=== Task ===
From the first record to the last, write each one out again exactly.

=== Given information ===
───

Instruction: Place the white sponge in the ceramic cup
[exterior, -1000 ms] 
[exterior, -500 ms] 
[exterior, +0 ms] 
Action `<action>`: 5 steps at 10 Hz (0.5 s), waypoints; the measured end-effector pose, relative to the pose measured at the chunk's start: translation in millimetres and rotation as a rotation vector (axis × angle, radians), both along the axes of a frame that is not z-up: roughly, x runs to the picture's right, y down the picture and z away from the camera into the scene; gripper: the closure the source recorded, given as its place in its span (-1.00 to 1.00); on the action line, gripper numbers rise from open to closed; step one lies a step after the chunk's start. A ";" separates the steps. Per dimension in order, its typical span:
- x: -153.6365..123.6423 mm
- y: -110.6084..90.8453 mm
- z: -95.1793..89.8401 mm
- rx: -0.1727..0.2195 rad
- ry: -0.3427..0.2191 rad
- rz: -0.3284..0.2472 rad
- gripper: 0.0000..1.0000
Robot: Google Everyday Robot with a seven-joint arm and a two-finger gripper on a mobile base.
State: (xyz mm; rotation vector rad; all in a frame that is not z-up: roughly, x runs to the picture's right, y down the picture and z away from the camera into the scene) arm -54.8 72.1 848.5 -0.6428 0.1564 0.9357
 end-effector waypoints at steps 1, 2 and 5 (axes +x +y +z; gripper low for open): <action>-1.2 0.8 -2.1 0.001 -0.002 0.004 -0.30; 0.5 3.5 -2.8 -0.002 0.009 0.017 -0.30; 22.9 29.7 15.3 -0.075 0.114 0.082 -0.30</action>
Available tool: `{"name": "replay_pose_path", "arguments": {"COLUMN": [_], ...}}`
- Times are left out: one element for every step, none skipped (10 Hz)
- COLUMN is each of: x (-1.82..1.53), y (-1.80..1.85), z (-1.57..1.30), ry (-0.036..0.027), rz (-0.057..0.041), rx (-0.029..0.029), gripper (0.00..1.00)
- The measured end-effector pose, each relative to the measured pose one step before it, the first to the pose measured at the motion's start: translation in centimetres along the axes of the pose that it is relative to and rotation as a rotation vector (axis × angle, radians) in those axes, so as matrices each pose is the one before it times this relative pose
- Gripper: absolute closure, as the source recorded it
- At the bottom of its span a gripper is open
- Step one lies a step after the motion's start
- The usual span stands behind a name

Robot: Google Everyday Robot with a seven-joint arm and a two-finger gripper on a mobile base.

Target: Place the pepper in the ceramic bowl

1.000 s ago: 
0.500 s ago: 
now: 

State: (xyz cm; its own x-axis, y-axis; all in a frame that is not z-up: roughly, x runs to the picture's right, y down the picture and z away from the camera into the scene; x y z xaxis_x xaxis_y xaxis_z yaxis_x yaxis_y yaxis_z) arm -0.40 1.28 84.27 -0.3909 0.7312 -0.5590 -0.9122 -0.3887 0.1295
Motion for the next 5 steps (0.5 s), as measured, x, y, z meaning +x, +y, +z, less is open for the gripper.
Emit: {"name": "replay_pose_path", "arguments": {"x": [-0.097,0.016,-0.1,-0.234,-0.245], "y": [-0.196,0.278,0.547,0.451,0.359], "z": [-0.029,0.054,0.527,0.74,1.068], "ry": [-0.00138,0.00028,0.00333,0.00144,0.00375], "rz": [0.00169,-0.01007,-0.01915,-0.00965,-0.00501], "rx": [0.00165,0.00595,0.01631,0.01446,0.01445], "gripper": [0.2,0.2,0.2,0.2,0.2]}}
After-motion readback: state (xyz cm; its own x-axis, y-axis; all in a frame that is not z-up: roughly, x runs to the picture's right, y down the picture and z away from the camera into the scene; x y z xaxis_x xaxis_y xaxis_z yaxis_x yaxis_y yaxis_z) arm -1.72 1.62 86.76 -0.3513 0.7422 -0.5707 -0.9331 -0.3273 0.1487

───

=== Reply ===
Instruction: Place the white sponge in the ceramic cup
[exterior, -1000 ms] 
[exterior, -500 ms] 
[exterior, +0 ms] 
Action `<action>`: 5 steps at 10 Hz (0.5 s), waypoints; the measured end-effector pose, relative to the pose measured at the chunk's start: translation in millimetres and rotation as a rotation vector (axis × angle, radians), both along the axes of a frame that is not z-up: roughly, x runs to the picture's right, y down the picture and z away from the camera into the scene; gripper: the closure the source recorded, given as its place in its span (-1.00 to 1.00); on the action line, gripper numbers rise from open to closed; step one lies a step after the chunk's start. A ";" separates the steps. Per dimension in order, its typical span:
- x: -153.6365..123.6423 mm
- y: -110.6084..90.8453 mm
- z: -95.1793..89.8401 mm
- rx: -0.1727..0.2195 rad
- ry: -0.3427..0.2191 rad
- rz: -0.3284..0.2472 rad
- gripper: 0.0000..1.0000
Robot: Google Everyday Robot with a seven-joint arm and a two-finger gripper on a mobile base.
State: (xyz mm; rotation vector rad; all in a frame that is not z-up: roughly, x runs to the picture's right, y down the picture and z away from the camera into the scene) arm -54.8 72.1 848.5 -0.6428 0.1564 0.9357
 end-effector waypoints at steps 1, 2 and 5 (axes +x +y +z; gripper low for open): <action>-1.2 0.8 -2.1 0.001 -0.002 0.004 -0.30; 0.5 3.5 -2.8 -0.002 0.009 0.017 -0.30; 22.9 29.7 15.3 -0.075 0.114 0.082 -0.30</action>
Available tool: `{"name": "replay_pose_path", "arguments": {"COLUMN": [_], ...}}`
- Times are left out: one element for every step, none skipped (10 Hz)
- COLUMN is each of: x (-1.82..1.53), y (-1.80..1.85), z (-1.57..1.30), ry (-0.036..0.027), rz (-0.057..0.041), rx (-0.029..0.029), gripper (0.00..1.00)
- The measured end-effector pose, each relative to the measured pose one step before it, the first to the pose measured at the motion's start: translation in centimetres along the axes of the pose that it is relative to and rotation as a rotation vector (axis × angle, radians) in those axes, so as matrices each pose is the one before it times this relative pose
- Gripper: absolute closure, as the source recorded it
- At the bottom of its span a gripper is open
- Step one lies a step after the motion's start
- The usual span stands behind a name

Robot: Google Everyday Robot with a seven-joint arm and a two-finger gripper on a mobile base.

Target: Place the pepper in the ceramic bowl

1.000 s ago: 
0.500 s ago: 
now: 

State: (xyz cm; its own x-axis, y-axis; all in a frame that is not z-up: roughly, x runs to the picture's right, y down the picture and z away from the camera into the scene; x y z xaxis_x xaxis_y xaxis_z yaxis_x yaxis_y yaxis_z) arm -0.40 1.28 84.27 -0.3909 0.7312 -0.5590 -0.9122 -0.3887 0.1295
Motion for the next 5 steps (0.5 s), as measured, x, y, z meaning +x, +y, +z, less is open for the gripper.
Emit: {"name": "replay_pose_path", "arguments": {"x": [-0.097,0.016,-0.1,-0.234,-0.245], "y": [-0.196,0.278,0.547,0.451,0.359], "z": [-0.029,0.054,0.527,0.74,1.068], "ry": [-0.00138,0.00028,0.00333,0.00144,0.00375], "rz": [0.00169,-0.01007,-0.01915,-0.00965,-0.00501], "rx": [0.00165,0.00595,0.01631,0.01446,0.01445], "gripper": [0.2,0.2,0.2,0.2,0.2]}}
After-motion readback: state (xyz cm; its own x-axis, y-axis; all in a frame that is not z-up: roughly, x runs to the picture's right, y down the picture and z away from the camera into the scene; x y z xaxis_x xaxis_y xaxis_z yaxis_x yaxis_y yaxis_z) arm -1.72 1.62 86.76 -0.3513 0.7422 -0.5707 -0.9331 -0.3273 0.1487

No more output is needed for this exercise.